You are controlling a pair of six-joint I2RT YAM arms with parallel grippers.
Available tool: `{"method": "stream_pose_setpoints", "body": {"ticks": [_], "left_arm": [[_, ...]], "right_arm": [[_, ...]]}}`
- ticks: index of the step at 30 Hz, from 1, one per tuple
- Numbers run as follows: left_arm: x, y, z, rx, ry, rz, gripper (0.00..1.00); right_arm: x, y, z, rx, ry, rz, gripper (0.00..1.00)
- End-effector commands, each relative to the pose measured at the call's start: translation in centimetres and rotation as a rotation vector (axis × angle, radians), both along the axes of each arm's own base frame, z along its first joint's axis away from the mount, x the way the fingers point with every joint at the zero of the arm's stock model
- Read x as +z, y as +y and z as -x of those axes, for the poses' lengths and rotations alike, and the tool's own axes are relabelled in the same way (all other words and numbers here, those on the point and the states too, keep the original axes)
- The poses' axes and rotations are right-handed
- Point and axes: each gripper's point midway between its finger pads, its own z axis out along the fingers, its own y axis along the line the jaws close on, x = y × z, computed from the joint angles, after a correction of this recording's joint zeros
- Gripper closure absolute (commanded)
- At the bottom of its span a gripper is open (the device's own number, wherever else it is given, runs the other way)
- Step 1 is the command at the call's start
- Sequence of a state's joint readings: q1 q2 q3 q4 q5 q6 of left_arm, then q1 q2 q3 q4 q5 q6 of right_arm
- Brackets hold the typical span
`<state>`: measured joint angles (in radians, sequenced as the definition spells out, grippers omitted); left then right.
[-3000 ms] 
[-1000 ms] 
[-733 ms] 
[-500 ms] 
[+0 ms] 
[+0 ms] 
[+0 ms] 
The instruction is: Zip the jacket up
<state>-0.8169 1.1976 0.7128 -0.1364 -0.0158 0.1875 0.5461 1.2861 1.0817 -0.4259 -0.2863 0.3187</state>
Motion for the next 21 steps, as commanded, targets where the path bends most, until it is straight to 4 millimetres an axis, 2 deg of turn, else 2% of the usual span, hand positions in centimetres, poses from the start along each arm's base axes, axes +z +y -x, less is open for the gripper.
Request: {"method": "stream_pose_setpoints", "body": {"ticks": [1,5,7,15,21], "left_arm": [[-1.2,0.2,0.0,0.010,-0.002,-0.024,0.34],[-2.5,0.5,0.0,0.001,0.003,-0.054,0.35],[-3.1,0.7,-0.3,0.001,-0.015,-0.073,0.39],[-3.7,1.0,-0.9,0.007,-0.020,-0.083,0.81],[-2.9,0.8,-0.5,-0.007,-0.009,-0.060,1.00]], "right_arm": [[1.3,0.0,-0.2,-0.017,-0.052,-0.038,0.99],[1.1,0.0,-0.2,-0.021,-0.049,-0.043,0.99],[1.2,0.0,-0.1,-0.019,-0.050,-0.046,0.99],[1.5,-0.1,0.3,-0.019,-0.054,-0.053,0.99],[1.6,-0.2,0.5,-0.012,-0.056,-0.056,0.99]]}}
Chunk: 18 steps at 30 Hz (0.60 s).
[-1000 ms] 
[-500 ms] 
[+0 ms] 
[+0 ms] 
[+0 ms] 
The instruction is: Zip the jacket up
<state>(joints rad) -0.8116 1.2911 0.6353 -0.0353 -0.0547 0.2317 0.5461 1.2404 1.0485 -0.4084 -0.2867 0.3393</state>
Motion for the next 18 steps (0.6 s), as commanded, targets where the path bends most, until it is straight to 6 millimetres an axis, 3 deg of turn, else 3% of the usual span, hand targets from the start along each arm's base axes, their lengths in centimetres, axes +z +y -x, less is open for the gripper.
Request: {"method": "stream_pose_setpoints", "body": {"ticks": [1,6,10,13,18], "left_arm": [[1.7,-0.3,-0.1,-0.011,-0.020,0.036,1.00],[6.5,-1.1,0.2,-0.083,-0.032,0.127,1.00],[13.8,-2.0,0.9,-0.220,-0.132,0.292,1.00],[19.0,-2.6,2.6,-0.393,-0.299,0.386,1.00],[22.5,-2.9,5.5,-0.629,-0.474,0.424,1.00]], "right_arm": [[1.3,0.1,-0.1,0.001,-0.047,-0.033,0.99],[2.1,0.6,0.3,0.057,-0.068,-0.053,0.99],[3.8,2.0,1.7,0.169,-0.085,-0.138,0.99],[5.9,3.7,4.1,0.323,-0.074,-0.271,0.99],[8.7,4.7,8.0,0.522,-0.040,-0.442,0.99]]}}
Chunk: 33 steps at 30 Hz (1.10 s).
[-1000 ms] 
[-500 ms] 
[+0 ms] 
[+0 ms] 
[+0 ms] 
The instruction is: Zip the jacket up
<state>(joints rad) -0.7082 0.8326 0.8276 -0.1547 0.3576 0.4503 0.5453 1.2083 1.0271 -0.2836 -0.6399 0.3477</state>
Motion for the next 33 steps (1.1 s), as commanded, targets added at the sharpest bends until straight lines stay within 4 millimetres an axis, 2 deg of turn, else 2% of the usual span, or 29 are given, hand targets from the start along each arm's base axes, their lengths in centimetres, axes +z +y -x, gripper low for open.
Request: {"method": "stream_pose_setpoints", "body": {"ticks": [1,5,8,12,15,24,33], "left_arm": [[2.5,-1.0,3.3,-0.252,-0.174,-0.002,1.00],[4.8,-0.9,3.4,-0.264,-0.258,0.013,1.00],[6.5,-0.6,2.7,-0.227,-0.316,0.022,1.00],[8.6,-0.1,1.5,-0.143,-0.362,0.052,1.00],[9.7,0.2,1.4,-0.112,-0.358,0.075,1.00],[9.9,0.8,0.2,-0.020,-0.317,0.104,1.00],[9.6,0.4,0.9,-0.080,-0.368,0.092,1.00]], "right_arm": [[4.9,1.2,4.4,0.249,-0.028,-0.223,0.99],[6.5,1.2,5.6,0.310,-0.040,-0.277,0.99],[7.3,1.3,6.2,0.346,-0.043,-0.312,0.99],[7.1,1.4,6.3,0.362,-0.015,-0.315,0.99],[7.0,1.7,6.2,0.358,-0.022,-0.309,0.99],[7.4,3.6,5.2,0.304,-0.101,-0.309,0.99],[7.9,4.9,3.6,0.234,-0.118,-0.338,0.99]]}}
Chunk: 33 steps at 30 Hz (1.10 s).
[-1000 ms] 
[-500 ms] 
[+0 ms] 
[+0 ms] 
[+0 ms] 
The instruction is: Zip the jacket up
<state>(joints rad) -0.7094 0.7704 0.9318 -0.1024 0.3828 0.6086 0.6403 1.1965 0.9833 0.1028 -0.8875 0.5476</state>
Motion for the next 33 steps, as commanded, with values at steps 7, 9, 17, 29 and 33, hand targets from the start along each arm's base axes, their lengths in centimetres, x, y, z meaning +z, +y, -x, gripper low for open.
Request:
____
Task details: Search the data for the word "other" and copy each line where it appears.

Reply to the exercise:
- Read x as +z, y as +y and z as -x of those axes, for the poses' lengths and rotations alike, and the tool's own axes are relabelled in the same way (all other words and numbers here, those on the point and the states too, keep the original axes)
- At the bottom of its span a gripper is open (the device's own number, wherever else it is given, runs the other way)

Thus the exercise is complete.